如图,无论是Fs还是RocksDB,都采用TtlMapState封装。
当对MapState进行读取, 通过getWrapped拿到封装后的TtlValue返回,里面包含userValue、lastAccessTimestamp,即用户存储的状态,以及最后一次访问时间(用于判断是否过期);
org.apache.flink.runtime.state.ttl.TtlMapState
@Override
public UV get(UK key) throws Exception {
TtlValue<UV> ttlValue = getWrapped(key);
return ttlValue == null ? null : ttlValue.getUserValue();
}
private TtlValue<UV> getWrapped(UK key) throws Exception {
accessCallback.run();
return getWrappedWithTtlCheckAndUpdate(
() -> original.get(key), v -> original.put(key, v), () -> original.remove(key));
}
TTL处理的主要逻辑就在getWrapped。
其中getWrappedWithTtlCheckAndUpdate,逻辑:对指定Key数据进行过期删除及返回状态,同时对Key的TTL进行更新(读是否更新取决于是否配置StateTtlConfig.UpdateType.OnReadAndWrite)。

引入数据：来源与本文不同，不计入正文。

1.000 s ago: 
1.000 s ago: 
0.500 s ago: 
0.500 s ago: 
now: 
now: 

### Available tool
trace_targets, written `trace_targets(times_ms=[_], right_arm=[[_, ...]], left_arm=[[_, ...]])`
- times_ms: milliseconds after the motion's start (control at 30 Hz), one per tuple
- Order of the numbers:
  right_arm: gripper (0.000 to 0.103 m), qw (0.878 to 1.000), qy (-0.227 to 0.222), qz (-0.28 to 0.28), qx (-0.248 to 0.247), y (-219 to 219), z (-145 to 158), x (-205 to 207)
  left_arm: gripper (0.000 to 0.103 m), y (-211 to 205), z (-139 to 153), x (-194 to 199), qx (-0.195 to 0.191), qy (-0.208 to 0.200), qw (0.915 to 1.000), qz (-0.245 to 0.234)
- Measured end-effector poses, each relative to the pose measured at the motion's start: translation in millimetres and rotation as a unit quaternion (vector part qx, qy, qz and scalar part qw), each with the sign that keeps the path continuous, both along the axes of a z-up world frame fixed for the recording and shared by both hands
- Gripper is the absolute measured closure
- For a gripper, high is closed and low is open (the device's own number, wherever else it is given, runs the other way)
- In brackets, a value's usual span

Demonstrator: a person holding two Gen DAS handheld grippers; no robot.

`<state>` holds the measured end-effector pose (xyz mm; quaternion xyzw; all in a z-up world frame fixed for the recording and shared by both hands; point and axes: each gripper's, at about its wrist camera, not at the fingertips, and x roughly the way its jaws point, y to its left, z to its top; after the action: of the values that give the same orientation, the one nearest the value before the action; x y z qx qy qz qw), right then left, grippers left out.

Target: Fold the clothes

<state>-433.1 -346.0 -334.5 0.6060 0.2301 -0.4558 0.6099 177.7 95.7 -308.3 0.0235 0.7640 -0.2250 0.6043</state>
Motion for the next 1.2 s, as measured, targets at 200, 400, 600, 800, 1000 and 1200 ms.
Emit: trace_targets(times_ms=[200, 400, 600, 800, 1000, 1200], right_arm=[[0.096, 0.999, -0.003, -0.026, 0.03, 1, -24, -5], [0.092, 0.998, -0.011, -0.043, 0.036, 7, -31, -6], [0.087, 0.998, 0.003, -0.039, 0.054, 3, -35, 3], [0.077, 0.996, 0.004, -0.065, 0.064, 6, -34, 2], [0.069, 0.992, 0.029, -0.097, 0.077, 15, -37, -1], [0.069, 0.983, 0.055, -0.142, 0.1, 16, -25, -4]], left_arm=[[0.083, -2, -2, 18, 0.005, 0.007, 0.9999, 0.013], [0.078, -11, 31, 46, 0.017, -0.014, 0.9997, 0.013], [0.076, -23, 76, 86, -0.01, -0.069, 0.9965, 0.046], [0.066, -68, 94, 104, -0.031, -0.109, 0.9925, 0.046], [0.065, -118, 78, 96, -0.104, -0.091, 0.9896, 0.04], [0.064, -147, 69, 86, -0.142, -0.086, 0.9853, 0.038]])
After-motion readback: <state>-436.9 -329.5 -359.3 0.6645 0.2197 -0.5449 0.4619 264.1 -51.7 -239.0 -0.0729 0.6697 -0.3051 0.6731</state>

org.apache.flink.runtime.state.ttl.AbstractTtlDecorator
<SE extends Throwable, CE extends Throwable, CLE extends Throwable, V> TtlValue<V> getWrappedWithTtlCheckAndUpdate(
SupplierWithException<TtlValue<V>, SE> getter,
ThrowingConsumer<TtlValue<V>, CE> updater,
ThrowingRunnable<CLE> stateClear) throws SE, CE, CLE {
TtlValue<V> ttlValue = getter.get();
if (ttlValue == null) {
return null;
} else if (expired(ttlValue)) {
stateClear.run(); // 执行删除 () -> original.remove(key)
if (!returnExpired) { // 若配置了不返回过期状态,则会直接返回null
return null;
}
} else if (updateTsOnRead) {
updater.accept(rewrapWithNewTs(ttlValue));
}
return ttlValue;
}
每次获取数据时必定会调用put方法,将状态放入(无论读写)。
org.apache.flink.runtime.state.ttl.TtlMapState
@Override
public void put(UK key, UV value) throws Exception {
accessCallback.run();
original.put(key, wrapWithTs(value));
}
即无论调用get还是put,都会调用accessCallback.run(),其中get会调用2次。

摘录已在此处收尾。